Dataset items
▼

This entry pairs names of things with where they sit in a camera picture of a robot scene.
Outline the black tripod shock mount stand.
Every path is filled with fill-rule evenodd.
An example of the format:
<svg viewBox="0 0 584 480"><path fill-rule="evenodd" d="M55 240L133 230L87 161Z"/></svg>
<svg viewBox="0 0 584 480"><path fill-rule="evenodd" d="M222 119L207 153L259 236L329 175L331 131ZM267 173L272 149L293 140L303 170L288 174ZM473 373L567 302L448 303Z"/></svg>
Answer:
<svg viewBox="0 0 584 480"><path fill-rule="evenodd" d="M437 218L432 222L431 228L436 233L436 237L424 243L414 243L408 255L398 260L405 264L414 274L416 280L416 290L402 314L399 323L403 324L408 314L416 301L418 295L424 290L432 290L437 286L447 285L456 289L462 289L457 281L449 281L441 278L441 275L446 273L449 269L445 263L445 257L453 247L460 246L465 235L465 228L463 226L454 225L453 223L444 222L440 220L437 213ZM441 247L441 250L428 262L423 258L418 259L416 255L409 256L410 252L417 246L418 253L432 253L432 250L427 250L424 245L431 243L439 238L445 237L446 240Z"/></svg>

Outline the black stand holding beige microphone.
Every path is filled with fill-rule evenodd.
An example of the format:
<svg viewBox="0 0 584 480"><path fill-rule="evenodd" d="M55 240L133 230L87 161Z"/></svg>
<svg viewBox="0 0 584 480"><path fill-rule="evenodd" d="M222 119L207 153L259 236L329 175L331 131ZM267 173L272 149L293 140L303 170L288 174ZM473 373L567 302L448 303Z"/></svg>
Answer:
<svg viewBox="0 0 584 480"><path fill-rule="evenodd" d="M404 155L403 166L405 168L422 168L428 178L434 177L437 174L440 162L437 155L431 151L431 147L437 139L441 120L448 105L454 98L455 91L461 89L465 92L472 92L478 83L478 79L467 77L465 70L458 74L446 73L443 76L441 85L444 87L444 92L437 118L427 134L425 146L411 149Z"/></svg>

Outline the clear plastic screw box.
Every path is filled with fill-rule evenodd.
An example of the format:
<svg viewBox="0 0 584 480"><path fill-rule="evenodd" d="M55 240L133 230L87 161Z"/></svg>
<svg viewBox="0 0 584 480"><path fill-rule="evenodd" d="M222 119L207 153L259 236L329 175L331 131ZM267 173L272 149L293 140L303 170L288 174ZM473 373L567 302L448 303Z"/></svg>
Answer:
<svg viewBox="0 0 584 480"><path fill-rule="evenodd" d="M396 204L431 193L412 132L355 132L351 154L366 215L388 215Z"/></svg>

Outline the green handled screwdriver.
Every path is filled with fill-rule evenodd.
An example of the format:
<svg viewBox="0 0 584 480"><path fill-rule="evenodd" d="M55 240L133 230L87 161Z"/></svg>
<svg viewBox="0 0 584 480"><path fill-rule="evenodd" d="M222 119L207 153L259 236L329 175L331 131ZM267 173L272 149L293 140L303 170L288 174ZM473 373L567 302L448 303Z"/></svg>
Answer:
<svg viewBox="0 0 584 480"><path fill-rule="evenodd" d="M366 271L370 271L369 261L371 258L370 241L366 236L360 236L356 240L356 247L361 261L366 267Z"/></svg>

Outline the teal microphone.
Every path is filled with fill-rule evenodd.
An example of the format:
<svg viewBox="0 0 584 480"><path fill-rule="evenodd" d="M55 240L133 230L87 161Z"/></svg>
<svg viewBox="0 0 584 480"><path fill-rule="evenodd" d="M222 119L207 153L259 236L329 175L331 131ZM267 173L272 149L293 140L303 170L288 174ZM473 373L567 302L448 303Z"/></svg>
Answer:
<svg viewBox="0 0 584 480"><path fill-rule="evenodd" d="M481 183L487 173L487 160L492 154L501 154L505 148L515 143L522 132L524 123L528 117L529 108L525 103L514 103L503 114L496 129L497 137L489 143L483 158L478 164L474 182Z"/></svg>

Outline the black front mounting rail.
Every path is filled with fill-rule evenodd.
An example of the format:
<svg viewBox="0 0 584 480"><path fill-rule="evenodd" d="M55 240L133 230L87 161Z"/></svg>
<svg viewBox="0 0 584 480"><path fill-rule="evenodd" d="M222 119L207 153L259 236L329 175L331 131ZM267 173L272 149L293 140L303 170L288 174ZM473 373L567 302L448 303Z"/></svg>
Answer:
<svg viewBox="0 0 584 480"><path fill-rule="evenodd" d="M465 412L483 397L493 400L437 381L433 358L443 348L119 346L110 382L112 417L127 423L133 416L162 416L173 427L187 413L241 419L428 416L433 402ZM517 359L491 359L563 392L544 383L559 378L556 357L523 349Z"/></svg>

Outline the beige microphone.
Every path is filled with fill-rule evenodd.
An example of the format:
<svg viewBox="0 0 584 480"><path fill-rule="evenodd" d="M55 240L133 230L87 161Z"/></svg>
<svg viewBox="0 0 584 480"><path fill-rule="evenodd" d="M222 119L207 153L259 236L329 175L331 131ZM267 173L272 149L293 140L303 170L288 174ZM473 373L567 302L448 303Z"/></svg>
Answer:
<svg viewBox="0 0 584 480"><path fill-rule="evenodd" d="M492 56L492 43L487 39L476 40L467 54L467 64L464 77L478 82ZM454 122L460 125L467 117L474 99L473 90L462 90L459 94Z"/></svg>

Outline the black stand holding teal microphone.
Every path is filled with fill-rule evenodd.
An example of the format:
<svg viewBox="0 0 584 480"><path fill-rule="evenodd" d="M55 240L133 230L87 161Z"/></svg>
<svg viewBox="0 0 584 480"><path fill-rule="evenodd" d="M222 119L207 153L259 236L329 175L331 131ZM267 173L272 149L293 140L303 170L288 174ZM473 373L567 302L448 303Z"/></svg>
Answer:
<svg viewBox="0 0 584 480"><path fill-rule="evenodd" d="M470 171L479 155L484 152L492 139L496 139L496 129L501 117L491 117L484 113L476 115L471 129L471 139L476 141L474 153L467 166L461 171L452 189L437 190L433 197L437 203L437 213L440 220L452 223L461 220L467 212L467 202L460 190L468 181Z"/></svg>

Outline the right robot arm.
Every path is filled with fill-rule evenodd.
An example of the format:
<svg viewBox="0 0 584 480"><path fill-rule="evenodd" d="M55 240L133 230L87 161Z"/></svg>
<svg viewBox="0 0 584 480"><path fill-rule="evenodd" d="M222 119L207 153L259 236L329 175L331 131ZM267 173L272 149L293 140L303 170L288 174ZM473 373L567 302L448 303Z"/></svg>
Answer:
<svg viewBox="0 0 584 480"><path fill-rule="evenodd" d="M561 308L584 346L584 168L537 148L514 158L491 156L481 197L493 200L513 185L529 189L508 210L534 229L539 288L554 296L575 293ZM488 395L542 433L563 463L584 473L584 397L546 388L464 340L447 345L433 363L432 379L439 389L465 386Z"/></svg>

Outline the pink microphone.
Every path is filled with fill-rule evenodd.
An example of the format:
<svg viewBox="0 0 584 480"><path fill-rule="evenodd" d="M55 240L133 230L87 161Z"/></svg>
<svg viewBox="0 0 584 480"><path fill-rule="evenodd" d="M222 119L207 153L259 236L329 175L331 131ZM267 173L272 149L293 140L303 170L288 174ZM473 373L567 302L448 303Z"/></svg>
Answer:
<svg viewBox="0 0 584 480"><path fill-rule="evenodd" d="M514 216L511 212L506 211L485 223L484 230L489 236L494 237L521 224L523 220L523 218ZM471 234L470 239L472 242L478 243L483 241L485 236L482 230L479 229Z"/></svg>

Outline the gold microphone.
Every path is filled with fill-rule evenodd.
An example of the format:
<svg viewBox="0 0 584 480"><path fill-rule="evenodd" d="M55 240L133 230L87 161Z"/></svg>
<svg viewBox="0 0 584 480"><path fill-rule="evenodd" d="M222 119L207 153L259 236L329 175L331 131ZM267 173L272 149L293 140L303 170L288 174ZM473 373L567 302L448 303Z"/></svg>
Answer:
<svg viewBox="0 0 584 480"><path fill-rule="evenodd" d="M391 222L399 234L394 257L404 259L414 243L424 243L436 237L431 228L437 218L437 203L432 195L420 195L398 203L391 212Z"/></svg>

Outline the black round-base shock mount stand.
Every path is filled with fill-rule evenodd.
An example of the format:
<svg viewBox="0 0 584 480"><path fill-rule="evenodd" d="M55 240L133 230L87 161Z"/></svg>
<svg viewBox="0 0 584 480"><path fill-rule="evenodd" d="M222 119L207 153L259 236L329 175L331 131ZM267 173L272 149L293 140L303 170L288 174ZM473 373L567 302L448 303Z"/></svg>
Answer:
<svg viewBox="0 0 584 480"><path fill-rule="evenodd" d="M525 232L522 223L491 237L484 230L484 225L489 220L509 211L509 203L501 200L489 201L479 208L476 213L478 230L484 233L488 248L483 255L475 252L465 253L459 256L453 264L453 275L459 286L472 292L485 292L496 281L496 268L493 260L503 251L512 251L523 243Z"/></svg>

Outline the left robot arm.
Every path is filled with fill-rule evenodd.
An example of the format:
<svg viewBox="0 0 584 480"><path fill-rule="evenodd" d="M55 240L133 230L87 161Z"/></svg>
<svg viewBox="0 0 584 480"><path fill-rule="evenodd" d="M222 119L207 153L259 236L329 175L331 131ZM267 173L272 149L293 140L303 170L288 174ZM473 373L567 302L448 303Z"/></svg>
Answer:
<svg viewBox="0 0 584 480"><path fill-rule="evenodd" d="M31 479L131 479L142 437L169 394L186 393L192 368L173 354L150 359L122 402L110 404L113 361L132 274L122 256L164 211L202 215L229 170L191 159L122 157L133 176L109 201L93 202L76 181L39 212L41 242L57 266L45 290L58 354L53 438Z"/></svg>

▲

◆ **YOUR INSTRUCTIONS**: Please return each line of the data above in which the word "black" occurs.

◆ **THE ANSWER**:
Outline the black tripod shock mount stand.
Outline the black stand holding beige microphone.
Outline the black front mounting rail.
Outline the black stand holding teal microphone.
Outline the black round-base shock mount stand.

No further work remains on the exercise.